Is a BRICS gold-backed currency and bad idea?

The idea of a gold-backed currency proposed by the BRICS countries (Brazil, Russia, India, China, and South Africa) as an alternative to the U.S. Dollar has gained attention. However, there are numerous reasons why this concept is considered impractical and unwise. This article explores the challenges and drawbacks of adopting a gold-backed currency, highlighting historical evidence and expert opinions that point to its shortcomings.

The dominance of the U.S. dollar in the global economy

After Russia invaded Ukraine, U.S. $300 billion worth of Russian foreign exchange and gold reserves were frozen by Europe and the U.S. Treasury’s Office of Foreign Assets Control. Meanwhile, the U.S. trade war with, and sanctions on China has whipped up increasing fears similar ongoing reprisals for being bad state actors towards Western interests. In response the BRICS countries are proposing a gold-backed alternative currency to the U.S. Dollar, which is unambiguously the world’s reserve.

I am first reminded there is no honour among thieves, however there is a host of other reasons why such an idea is folly, least of all the failure of the Bretton Woods System in the 1970s. More on that in a moment.

The current Post WWII rules-based world order includes a currency system dominated by the U.S. dollar, which accounts for about 42 per cent of all currency transactions, according to the Society for Worldwide Interbank Financial Transactions, 59 per cent of global central bank reserves, according to The International Monetary Fund (with euros at 20 per cent, and the yuan just five per cent), enshrining its status as the world’s reserve currency, and almost every commodity, including oil and gold, trades in dollars. Even cryptocurrencies are paired predominantly with the U.S. dollar.

BRICS’ influence and economic standing

While the influence of a BRICS coalition and the establishment of a new reserve currency could be significant, including leading to a decline in demand for the U.S. Dollar, given the group commands 42 per cent of the world’s population, economically, they are less influential. 

BRICS deliver just 23 per cent of total global output and are responsible for just 18 per cent of trade. And as an aside, according to the Society for Worldwide Interbank Financial Transactions, the Chinese yuan is used for just two per cent of currency transactions, as its non-domestic usage does not extend significantly even within Asia, or outside of trade-linked finance.
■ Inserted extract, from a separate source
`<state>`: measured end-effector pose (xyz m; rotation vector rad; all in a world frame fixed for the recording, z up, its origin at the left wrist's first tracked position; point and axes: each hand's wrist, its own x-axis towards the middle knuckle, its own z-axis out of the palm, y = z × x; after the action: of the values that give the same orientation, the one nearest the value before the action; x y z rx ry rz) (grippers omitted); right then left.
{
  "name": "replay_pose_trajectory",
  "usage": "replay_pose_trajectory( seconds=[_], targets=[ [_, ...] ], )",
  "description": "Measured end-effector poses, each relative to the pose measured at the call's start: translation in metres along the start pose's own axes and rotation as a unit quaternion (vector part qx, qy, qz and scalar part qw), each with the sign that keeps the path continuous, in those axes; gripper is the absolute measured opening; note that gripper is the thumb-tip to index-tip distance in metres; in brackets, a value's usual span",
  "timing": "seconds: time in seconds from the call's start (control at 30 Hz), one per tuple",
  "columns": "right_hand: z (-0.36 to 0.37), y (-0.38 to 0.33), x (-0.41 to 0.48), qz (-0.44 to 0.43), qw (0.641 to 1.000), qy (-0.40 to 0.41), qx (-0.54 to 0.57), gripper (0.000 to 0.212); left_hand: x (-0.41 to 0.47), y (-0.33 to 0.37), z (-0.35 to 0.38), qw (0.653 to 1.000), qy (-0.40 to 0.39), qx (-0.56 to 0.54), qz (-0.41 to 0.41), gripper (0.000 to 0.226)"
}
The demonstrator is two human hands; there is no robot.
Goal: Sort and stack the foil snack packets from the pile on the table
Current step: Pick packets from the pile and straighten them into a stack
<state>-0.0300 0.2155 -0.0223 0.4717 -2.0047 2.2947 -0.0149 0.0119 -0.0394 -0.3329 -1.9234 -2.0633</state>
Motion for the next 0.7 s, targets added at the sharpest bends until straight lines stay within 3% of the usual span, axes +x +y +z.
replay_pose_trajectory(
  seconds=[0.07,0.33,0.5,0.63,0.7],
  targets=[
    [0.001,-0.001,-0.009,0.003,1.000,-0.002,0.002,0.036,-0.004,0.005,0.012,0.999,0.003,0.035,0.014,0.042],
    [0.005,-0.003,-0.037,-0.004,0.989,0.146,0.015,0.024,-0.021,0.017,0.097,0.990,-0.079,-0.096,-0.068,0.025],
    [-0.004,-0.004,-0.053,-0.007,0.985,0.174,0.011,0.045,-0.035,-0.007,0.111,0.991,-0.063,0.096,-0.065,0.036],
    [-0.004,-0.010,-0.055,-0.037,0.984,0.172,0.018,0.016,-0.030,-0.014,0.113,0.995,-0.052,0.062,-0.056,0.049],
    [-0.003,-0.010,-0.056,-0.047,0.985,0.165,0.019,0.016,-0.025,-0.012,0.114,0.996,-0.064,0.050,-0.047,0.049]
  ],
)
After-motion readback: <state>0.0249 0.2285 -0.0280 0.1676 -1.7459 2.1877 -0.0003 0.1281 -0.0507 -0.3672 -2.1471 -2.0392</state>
Historical evidence against the gold standard

According to the Washington Post, the “defining element for a reserve currency is where it is the second-most used currency for domestic transactions, and the U.S. dollar is pretty much the most-utilized method of exchange across the world after each nation’s own currency”.

“Far from being synonymous with stability, the gold standard itself was the principal threat to financial stability and economic prosperity between the wars.”

Barry Eichengreen, 1996, Golden Fetters: The Gold Standard and the Great Depression, 1919-1939

A gold-backed currency: logistical difficulties and geopolitical tensions

Some of the difficulties of an even partially gold-backed currency include the difficulty of moving gold bars around the world[1], the fundamental differences of the countries that make up the BRICS, the requirement of a single central bank, which China would want to dominate and which would therefore sit uneasily with India who is frequently defending its borders against China, and the unlikely scenario of replacing a liberal democracy-backed currency with a system dominated by a totalitarian state.

As Marcus Ashworth from Bloomberg points out “If the Organization of the Petroleum Exporting Countries cannot come up with a petro-currency, what chance does a random bunch of geographically disparate nations have?”

But fundamentally, the very idea of a gold-backed currency won’t work and is considered by many as a profoundly bad idea. 

The return to the gold standard is at least partly motivated by the idea it will promote price and financial stability. This is simply wrong.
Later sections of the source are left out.